Por Mayo 31, 2012

Puede decirse que el gran mérito de la campaña presidencial de François Hollande fue haber convocado en torno a su persona a todos aquellos que, por distintos motivos, querían ver a Sarkozy fuera del poder. El socialista fue un maestro en el arte de encarnar un rechazo más que un proyecto, y por eso aun electo no deja pasar ocasión de marcar las diferencias: en la ceremonia de cambio de mando se permitió gestos poco amables para con su predecesor y en su primera entrevista televisiva habló mucho de él. Con todo, la mera diferencia no constituye un programa, y Hollande parece a ratos un poco extraviado, como si ya hubiera cumplido su objetivo principal. Un poco por lo mismo, hay que leer con sumo cuidado la presidencial francesa. Muchos “comentadores” se han apurado en celebrar el retorno de la izquierda al poder, y tienen algo de razón. Pero hay un movimiento exactamente inverso que es mucho más profundo: Francia está virando hacia la derecha, y bruscamente. Las aguas no serán tranquilas para el nuevo presidente.

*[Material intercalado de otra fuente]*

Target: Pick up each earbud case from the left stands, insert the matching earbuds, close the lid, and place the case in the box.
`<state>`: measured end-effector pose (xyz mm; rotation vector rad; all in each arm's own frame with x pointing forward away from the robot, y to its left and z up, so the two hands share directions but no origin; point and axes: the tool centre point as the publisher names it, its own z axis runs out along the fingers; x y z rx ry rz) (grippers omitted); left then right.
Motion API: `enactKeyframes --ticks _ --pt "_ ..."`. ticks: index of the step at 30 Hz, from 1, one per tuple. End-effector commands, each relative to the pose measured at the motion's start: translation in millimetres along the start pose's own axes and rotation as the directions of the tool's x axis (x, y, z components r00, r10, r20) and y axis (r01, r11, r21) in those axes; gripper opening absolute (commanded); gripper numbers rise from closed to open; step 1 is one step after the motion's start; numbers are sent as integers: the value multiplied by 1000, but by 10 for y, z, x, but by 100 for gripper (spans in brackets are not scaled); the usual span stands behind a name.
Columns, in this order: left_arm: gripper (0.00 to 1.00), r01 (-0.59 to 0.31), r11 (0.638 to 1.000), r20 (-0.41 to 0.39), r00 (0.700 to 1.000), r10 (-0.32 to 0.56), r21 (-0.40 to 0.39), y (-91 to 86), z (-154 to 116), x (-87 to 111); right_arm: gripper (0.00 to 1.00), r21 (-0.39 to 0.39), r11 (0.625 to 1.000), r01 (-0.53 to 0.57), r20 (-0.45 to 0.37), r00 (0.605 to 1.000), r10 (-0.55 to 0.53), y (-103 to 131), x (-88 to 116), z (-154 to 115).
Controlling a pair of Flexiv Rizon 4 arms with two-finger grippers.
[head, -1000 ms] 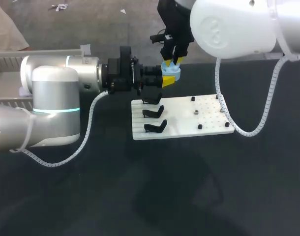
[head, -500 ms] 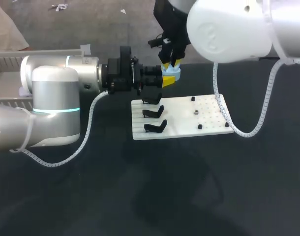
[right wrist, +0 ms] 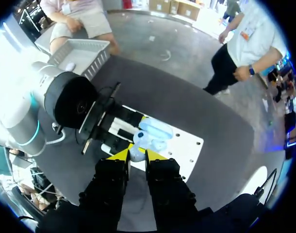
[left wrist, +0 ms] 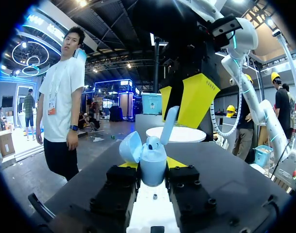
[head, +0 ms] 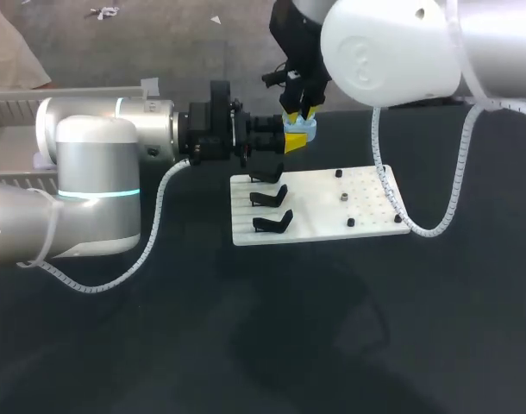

Naturalmente, el contexto no le facilita las cosas: el margen de acción de Hollande es prácticamente nulo, y muchas de sus promesas no podrán ser cumplidas. En este plano, la imitación a Mitterrand -cuyo primer gobierno partió con un aumento brutal del gasto público- es simplemente impensable. El primer Mitterrand todavía conservaba la ilusión romántica de cambiar el mundo, mientras que Hollande es un moderado por donde se le mire. Por eso, el gallito que lo enfrenta a Ángela Merkel tiene más de efectista que de efectivo. Es cierto que Hollande quisiera que la Unión Europea pusiera más atención en el crecimiento y que el Banco Central Europeo permitiera algo de inflación para posibilitar un respiro a las economías del sur. También es cierto que Merkel, en función de sus malos resultados electorales y de la crisis griega, se muestra dispuesta a transar en algunos aspectos. Pero en lo esencial, la posición germana no ha variado ni un milímetro, y Merkel la reafirmó hace pocos días bajo la ovación de sus parlamentarios: el crecimiento generado con deuda es ilusorio, y no habrá plan de crecimiento sin reformas estructurales.

El desafío de Hollande es persuadir a sus vecinos y tratar de mover las líneas. Pero la tarea no es fácil, y de hecho su propuesta de mutualizar la deuda emitiendo bonos europeos fue rechazada por los alemanes. En rigor, la crisis europea tiene mucho de trágica en cuanto no tiene solución: la deuda es un camino sin salida, y la austeridad no permite pagar las deudas. Para peor, Europa ni siquiera puede aliviar con inflación los síntomas más dolorosos. El espacio para jugar es mínimo, y Hollande sólo busca introducir un poco de voluntarismo allí donde reina la tecnocracia de Bruselas. La ironía de la historia es que Sarkozy intentó lo mismo hace algunos años: todas las discusiones que Hollande va a emprender, Sarkozy ya las tuvo y sin éxito. Es cierto que el escenario ha cambiado (y puede seguir cambiando si Grecia sale de la Zona Euro), pero Francia no está en situación de imponer cambios sustanciales en las reglas del juego: el voluntarismo de Hollande corre el riesgo de ser tan vano como el de Sarkozy. Y aunque las instituciones europeas se han convertido en una trampa mortal para Francia, Hollande jamás patearía el tablero porque, en el fondo, es mucho más europeo que socialista.

Así, el pretendido socialismo del siglo XXI deberá construirse sin dinero para gastar, sin moneda que devaluar y bajo estricto control germano. Luego de la derrota de 1870 en la guerra franco-prusiana, el embajador inglés en Francia escribía a Londres: “Es inútil hablar con París. Las decisiones francesas más importantes se toman en Berlín”. La desventura de Hollande es justamente que puede terminar repitiendo la historia, esta vez sin necesidad de guerra: mientras más tarde Francia emprenda sus reformas estructurales, más tendrá que someterse a los designios de sus vecinos.